:: INFORMATION GIVEN
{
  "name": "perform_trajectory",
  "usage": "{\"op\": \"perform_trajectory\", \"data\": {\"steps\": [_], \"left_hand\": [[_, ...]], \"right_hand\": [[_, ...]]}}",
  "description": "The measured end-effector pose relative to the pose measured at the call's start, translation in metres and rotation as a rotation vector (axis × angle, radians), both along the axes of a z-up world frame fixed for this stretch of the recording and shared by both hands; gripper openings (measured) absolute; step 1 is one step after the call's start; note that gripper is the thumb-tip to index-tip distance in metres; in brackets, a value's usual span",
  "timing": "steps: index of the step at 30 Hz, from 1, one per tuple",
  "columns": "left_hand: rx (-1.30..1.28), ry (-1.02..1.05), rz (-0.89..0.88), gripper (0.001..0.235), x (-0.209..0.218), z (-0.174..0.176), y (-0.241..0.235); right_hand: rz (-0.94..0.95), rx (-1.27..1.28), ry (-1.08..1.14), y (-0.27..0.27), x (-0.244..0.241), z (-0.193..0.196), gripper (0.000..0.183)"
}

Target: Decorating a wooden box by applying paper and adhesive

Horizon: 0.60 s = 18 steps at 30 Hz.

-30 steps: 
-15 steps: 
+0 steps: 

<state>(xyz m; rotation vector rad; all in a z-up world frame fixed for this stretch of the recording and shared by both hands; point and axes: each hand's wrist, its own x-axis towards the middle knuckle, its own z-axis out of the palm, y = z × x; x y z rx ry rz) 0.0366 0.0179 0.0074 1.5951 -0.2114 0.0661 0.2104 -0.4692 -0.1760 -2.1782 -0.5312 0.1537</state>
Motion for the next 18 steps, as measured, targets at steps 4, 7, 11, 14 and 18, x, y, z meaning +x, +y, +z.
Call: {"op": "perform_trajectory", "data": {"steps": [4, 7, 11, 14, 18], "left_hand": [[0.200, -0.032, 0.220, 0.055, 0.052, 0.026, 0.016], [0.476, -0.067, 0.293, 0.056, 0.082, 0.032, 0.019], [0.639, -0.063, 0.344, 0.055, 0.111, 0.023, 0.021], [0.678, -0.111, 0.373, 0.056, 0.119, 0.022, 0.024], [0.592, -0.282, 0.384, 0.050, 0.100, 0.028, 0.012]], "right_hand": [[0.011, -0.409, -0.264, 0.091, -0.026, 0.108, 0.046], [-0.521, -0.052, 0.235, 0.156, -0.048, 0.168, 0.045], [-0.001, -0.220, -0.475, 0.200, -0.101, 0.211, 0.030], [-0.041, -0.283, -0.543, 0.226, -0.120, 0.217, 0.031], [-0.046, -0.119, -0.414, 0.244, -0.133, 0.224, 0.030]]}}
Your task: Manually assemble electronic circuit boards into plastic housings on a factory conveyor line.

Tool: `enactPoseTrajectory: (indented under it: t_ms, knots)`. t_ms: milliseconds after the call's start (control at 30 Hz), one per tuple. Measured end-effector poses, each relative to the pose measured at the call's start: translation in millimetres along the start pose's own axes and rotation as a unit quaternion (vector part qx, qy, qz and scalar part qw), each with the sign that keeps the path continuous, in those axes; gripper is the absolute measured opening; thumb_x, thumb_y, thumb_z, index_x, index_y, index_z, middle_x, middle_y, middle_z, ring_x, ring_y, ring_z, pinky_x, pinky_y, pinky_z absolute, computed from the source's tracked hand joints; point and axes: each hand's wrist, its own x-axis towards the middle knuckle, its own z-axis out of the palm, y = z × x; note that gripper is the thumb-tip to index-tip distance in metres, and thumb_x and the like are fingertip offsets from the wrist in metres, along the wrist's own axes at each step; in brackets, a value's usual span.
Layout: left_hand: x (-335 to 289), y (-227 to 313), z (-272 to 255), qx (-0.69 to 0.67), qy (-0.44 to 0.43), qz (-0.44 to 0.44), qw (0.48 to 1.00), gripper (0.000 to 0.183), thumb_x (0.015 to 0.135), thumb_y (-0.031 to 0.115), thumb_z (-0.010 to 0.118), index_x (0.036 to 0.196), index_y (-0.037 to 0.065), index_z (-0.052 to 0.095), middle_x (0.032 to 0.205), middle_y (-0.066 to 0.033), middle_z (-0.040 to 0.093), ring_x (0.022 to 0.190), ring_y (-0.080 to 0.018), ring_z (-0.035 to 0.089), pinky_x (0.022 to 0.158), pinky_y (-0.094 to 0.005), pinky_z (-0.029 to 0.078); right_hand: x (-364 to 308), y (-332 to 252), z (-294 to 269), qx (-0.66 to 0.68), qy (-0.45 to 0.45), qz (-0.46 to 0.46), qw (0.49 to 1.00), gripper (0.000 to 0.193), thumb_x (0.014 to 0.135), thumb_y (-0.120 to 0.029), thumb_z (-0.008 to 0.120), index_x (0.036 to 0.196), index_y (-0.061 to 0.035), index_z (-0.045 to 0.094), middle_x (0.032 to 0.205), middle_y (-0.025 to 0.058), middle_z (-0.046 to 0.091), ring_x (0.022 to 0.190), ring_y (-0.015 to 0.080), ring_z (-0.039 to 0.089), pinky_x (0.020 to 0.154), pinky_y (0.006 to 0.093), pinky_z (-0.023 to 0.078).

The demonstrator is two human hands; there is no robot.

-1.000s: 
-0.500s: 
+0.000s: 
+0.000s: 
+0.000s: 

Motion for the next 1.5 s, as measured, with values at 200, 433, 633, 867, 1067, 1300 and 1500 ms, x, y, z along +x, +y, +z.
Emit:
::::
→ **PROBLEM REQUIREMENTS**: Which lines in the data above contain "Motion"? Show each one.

→ **OUTPUT OF THE TASK**:
Motion for the next 18 steps, as measured, targets at steps 4, 7, 11, 14 and 18, x, y, z meaning +x, +y, +z.
Motion for the next 1.5 s, as measured, with values at 200, 433, 633, 867, 1067, 1300 and 1500 ms, x, y, z along +x, +y, +z.

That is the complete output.